The archaeological site of Ichkabal is getting ready to open its doors and bring a greater number of tourists to the southern region of Quintana Roo.
Dating back to 300 BC and containing structures higher than 40 meters, the site is older than Calakmul in Campeche and taller than Chichén Itzá in Yucatán.
Ichkabal was first reached by archaeologists in 1995. Spread over more than 30 square kilometers, the relatively recent discovery is believed to have been one of the most important political centers in the region during the Preclassic Mayan era.

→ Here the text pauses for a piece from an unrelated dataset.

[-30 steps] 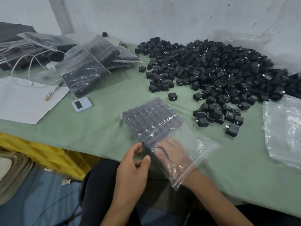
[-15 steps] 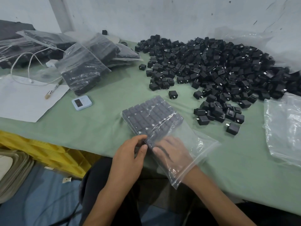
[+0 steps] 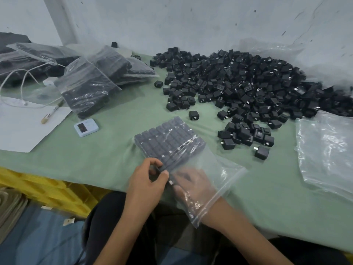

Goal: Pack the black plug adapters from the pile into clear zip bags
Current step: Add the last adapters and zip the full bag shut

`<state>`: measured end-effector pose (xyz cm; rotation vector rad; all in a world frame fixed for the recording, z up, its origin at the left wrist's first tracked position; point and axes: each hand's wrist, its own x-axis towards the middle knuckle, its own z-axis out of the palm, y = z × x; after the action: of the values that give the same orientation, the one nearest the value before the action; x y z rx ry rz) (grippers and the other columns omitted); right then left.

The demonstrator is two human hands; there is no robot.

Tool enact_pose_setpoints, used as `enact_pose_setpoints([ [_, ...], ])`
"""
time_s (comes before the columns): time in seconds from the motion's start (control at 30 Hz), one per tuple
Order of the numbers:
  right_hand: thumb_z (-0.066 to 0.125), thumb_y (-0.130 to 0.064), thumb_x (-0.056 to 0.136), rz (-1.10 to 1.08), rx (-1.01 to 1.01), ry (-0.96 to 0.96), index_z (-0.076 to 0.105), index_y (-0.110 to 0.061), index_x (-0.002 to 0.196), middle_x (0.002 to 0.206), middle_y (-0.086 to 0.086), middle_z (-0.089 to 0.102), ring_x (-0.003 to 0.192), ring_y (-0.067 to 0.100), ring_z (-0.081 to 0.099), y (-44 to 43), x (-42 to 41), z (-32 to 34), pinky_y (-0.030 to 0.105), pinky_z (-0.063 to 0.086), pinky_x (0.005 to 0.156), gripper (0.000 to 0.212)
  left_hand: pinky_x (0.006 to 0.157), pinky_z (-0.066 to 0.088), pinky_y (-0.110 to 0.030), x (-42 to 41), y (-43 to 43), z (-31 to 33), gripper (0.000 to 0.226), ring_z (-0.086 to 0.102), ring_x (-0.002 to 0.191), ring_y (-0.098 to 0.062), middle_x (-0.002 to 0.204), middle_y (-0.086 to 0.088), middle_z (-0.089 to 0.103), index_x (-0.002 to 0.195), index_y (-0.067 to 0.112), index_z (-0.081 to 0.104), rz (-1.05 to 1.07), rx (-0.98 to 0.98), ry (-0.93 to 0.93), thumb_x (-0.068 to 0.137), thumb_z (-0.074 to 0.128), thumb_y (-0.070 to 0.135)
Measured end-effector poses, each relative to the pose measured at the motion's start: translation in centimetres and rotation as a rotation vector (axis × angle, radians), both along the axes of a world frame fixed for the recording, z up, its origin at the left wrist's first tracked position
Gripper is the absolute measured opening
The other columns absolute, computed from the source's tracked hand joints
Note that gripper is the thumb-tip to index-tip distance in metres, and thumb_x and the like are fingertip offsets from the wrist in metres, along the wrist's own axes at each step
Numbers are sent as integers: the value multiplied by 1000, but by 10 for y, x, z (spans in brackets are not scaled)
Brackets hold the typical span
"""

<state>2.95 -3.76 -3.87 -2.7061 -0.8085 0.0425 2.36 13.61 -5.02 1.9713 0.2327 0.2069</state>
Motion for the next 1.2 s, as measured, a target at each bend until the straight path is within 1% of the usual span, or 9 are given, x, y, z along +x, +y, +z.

“Everything is yet to be discovered in Ichkabal,” said INAH, the National Institute of Anthropology and History, in a prepared statement, adding that the first archaeological explorations of the site started in 2009.
Ichkabal is located 82 kilometers from Chetumal, the state capital, in the municipality of Bacalar. Set in a region of natural wealth and a forest reserve, Ichkabal has the potential to be a great environmental conservation project.
The grounds around the site can also offer ecotourism opportunities such as hiking and birdwatching.
The region currently receives an average of 100,000 visitors per year, a figure expected to increase by 20% every year once the new site opens its doors in 2017 or 2018.
The federal government has allocated 11 million pesos for tourism-related infrastructure.
The investment will include upgrading the road to the site, ecotourism promotion, training of tourism services staff, the creation of cultural products and the integration of archaeological corridors.
The state Secretary of Tourism believes that the opening of Ichkabal will be a major economic, social and tourism boost for the entire southern region of Quintana Roo.